Adults Growth Hormone Deficiency.

Status
Unknown status
Phase
Not Applicable
Locations
United States
Study Type
Interventional
Intervention
Pegvisomant
Regular insulin
Sponsored by
Oregon Health and Science University
About
Eligibility
Locations
Arms
Outcomes
Full info

About this trial

This is an interventional diagnostic trial for Adults Growth Hormone Deficiency. focused on measuring Pegvisomant, Growth hormone, Cortisol, Glucagon, Insulin

Eligibility Criteria

21 Years - 55 Years (Adult)All SexesDoes not accept healthy volunteers

Inclusion Criteria:

  • Ability to provide written informed consent and comply with study assessments for the full duration of the study.
  • Age 21 to 55 years
  • Body weight 60 to 120 kg inclusive
  • Stable weight and diet for at least 3 months prior to study entry

Exclusion Criteria:

  • Poor IV access
  • Known hypersensitivity to glucagon
  • Inability or unwillingness to comply with study procedures
  • Clinically significant cardiovascular or cerebrovascular disease
  • Current active malignancy other than non-melanoma skin cancer
  • Active acromegaly or Cushing's disease
  • Pheochromocytoma
  • Pregnancy
  • Renal failure (serum creatinine > 2 mg/dl)
  • Severe acute illness
  • Uncontrolled hypertension (BP > 160/100 mmHg)
  • Emotional/social instability likely to prejudice study completion
  • Recurrent or severe unexplained hypoglycemia
  • Known or suspected drug/alcohol abuse
  • Patients with history of coronary artery disease, cerebrovascular disease, congestive heart failure, arrhythmias and seizure disorder that would be excluded from the ITT arm regardless of age
  • Participation in another simultaneous medical investigation or trial

Sites / Locations

  • Oregon Health & Science UniversityRecruiting

Arms of the Study

Arm 1

Arm 2

Arm Type

Active Comparator

Active Comparator

Arm Label

Pegvisomant-glucagon test

Insulin tolerance test

Arm Description

To compare the combined pegvisomant with the glucagon test to the insulin tolerance test and the glucagon test in diagnosing adult growth hormone and cortisol insufficiency.
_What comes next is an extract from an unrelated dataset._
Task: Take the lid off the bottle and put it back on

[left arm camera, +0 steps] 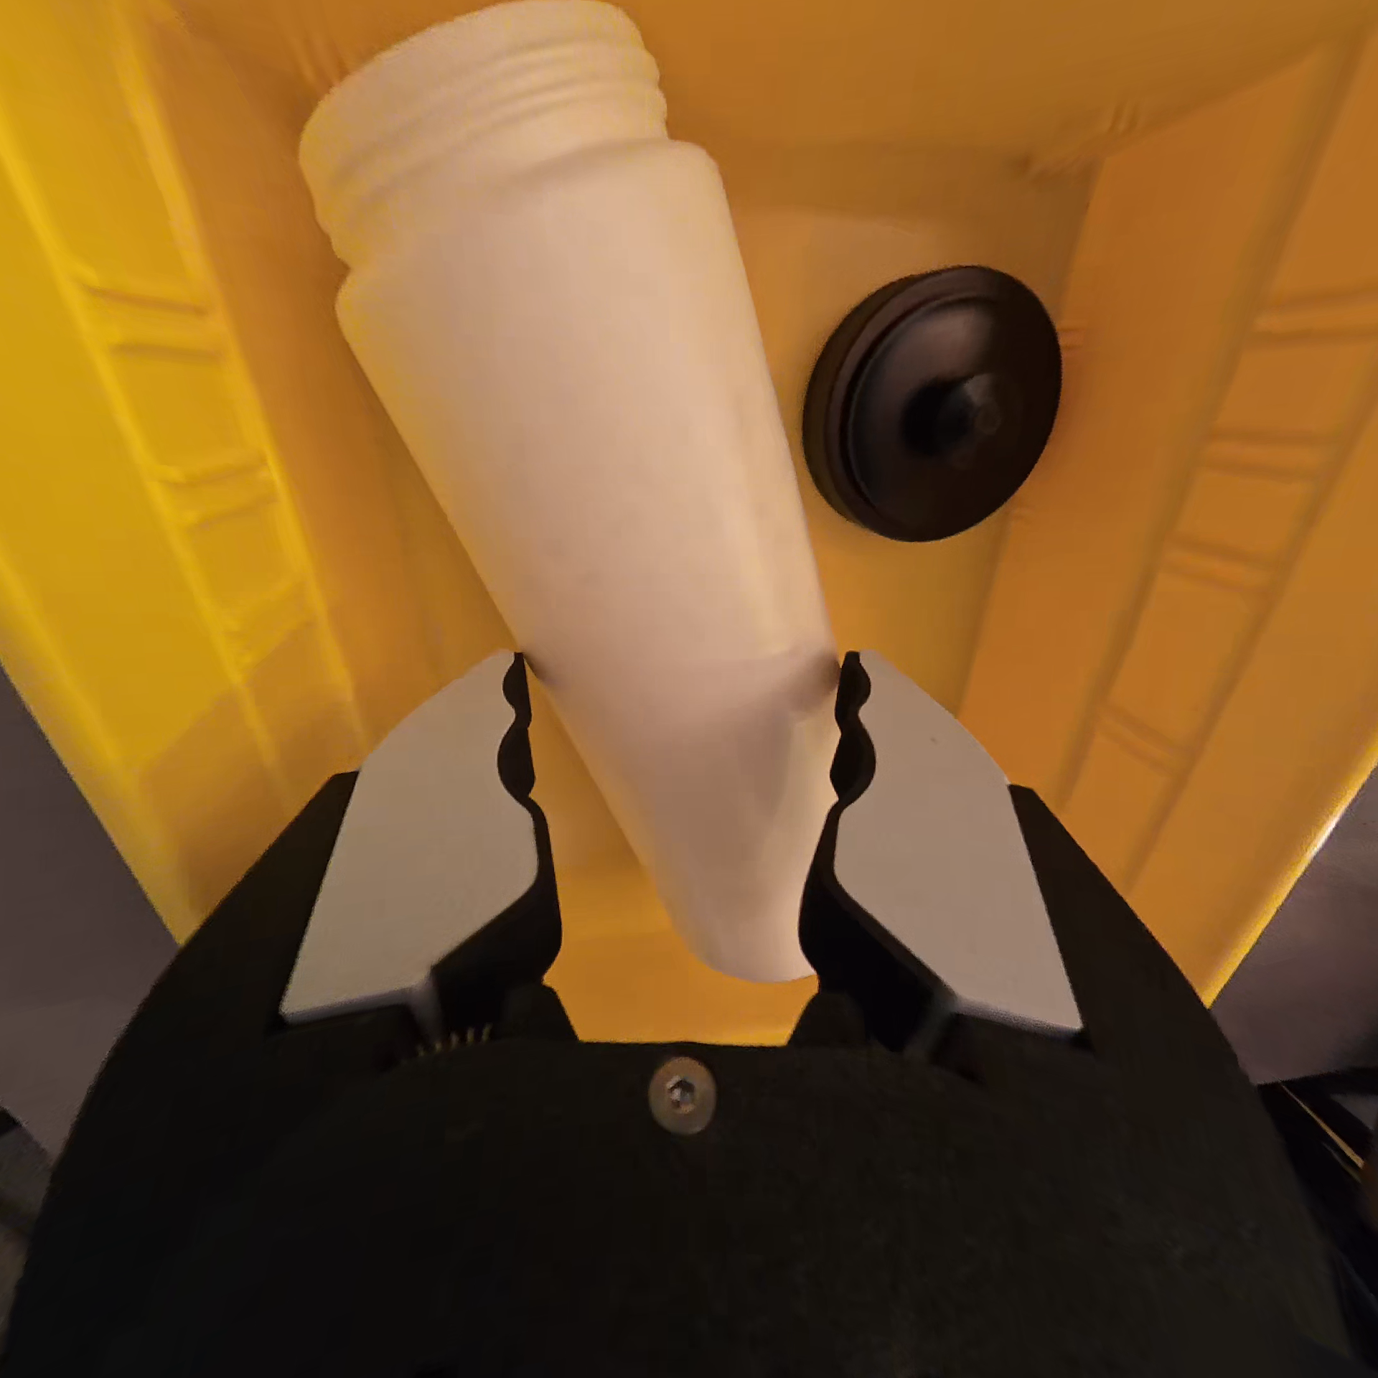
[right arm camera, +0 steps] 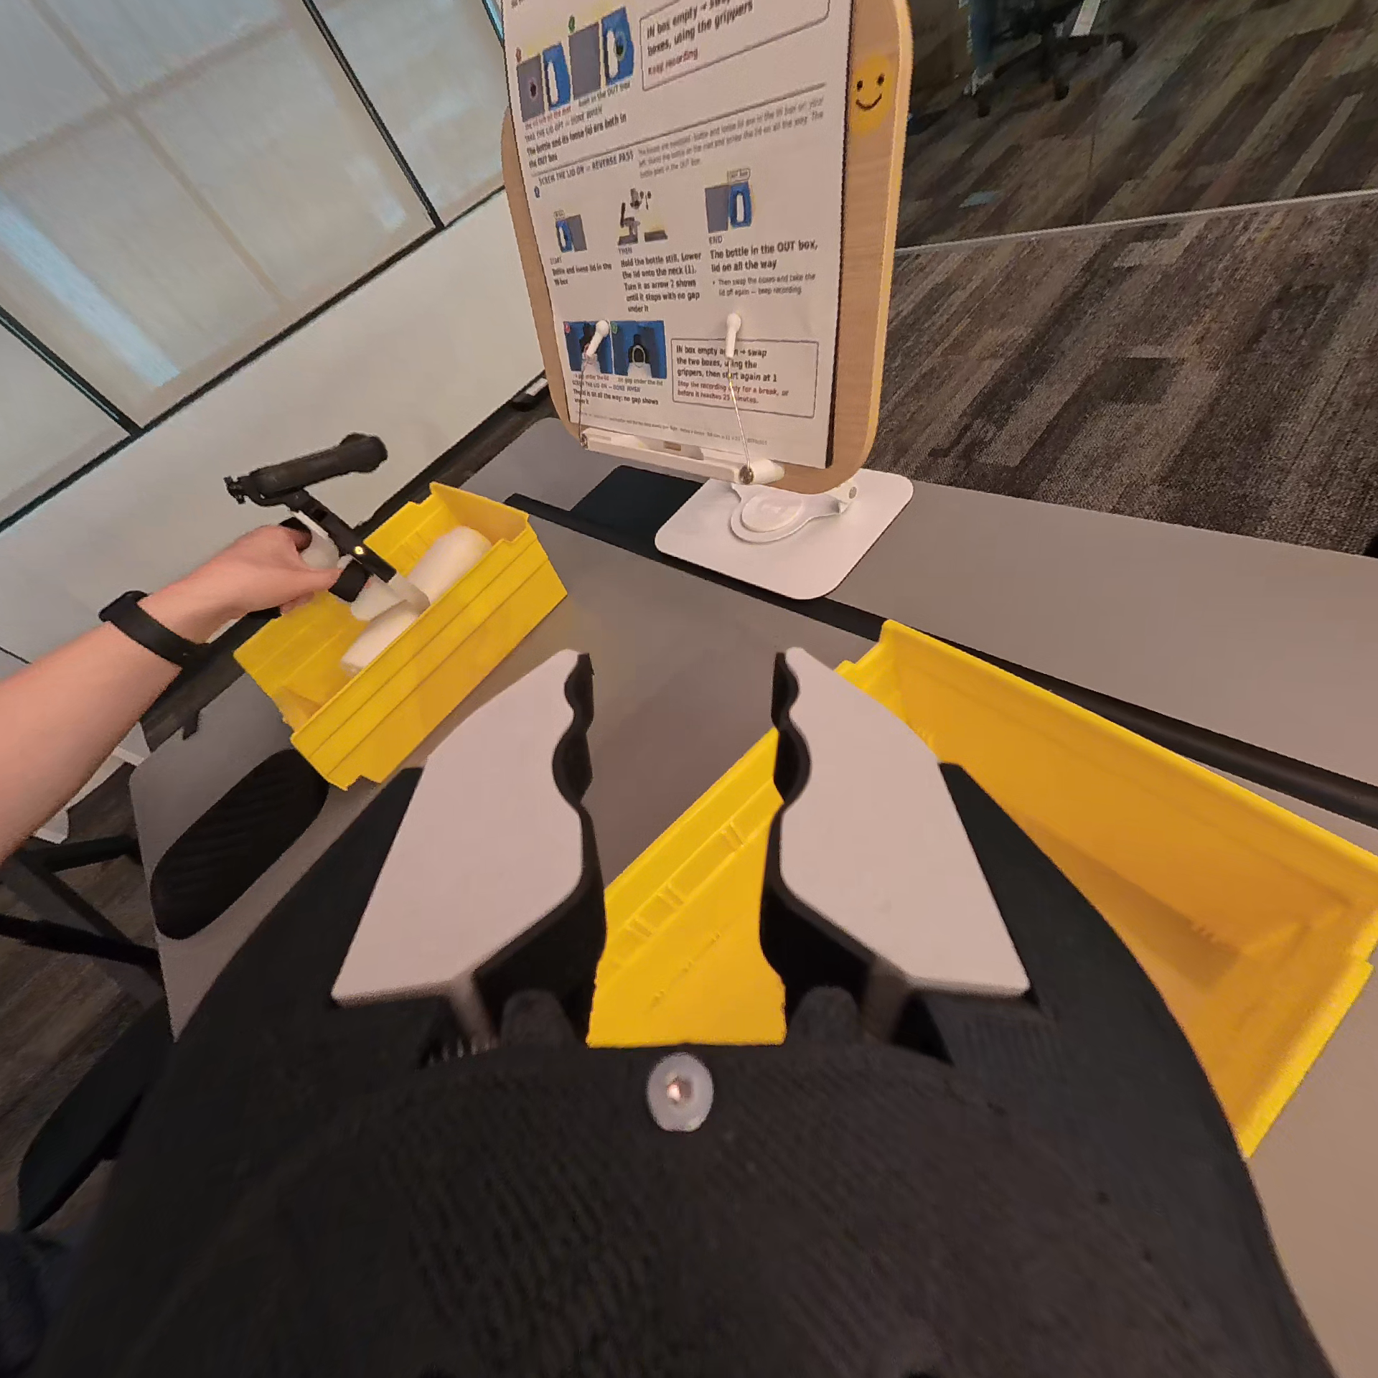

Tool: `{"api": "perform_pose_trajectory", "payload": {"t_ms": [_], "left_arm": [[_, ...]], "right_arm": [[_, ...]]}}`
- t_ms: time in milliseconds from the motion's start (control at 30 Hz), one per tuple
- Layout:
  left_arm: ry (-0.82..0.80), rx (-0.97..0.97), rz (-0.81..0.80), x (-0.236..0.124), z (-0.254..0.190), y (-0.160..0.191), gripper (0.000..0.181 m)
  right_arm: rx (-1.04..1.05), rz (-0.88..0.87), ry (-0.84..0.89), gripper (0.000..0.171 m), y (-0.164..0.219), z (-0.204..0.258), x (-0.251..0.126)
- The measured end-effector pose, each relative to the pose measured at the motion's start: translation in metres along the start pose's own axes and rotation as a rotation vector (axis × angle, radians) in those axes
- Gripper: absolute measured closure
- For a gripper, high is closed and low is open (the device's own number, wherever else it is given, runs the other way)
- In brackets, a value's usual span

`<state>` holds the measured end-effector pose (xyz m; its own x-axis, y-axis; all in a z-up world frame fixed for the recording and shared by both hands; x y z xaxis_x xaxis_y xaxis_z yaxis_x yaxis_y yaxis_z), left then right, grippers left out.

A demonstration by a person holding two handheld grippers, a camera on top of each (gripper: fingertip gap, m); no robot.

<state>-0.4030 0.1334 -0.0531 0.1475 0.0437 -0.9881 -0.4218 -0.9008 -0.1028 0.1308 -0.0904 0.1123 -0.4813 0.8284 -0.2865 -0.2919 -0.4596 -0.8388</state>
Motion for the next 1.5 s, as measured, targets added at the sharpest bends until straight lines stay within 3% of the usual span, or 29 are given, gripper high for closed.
{"api": "perform_pose_trajectory", "payload": {"t_ms": [267,533,900,1067,1200,1367,1500], "left_arm": [[-0.051,-0.038,0.060,0.008,0.000,-0.004,0.097],[-0.043,-0.201,0.084,0.015,0.012,-0.015,0.098],[-0.067,-0.022,0.093,0.005,0.000,-0.004,0.099],[-0.054,0.052,-0.043,-0.034,-0.010,-0.004,0.099],[-0.032,0.143,-0.265,-0.088,-0.033,-0.008,0.099],[-0.007,0.390,-0.559,-0.148,-0.108,0.001,0.098],[0.165,0.564,-0.638,-0.152,-0.184,0.016,0.099]], "right_arm": [[-0.005,0.032,0.017,0.124,0.002,0.000,0.006],[-0.012,0.098,0.045,0.124,0.009,-0.003,0.013],[-0.021,0.128,0.050,0.124,0.011,-0.007,0.012],[-0.011,0.100,0.040,0.124,0.009,-0.009,0.003],[-0.004,0.074,0.036,0.124,0.007,-0.010,-0.004],[0.000,0.056,0.040,0.124,0.005,-0.012,-0.008],[-0.002,0.054,0.048,0.124,0.005,-0.010,-0.008]]}}
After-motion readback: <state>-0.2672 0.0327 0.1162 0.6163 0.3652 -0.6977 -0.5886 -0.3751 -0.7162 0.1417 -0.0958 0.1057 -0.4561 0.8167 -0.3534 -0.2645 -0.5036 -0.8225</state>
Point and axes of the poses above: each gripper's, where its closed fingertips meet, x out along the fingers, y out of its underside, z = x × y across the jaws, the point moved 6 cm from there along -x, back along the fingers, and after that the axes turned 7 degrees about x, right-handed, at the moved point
To compare the combined pegvisomant with the glucagon test to the insulin tolerance test and the glucagon test in diagnosing adult growth hormone and cortisol insufficiency.

Outcomes

Primary Outcome Measures

Peak growth hormone and cortisol levels induced by the pegvisomant-glucagon test compared to those by the insulin tolerance test in assessing the growth hormone and cortisol reserve in adults suspected of adult growth hormone and cortisol deficiencies.
Presently, the insulin tolerance test (ITT) is regarded as the gold standard test in diagnosing adult GH deficiency but this test is difficult to perform in patients with diabetes mellitus, and contraindicated in the elderly, and in adults with seizures and ischemic heart disease. Glucagon test is the alternative test to the ITT but its accuracy and reliability is questionable in obesity and diabetes mellitus. Pegvisomant is a GH receptor blocker that increases GH secretion. When primed with glucagon, pegvisomant may enhance GH secretion by providing a stronger stimulus than glucagon alone. We plan to assess if by priming pegvisomant with glucagon will improve the accuracy of this test in diagnosing adult GH cortisol deficiency. Specifically, we will examine the characteristics of peak GH and cortisol levels, and ascertain the peak GH and cortisol levels in comparison to those generated using the ITT in diagnosing GH and cortisol deficiency.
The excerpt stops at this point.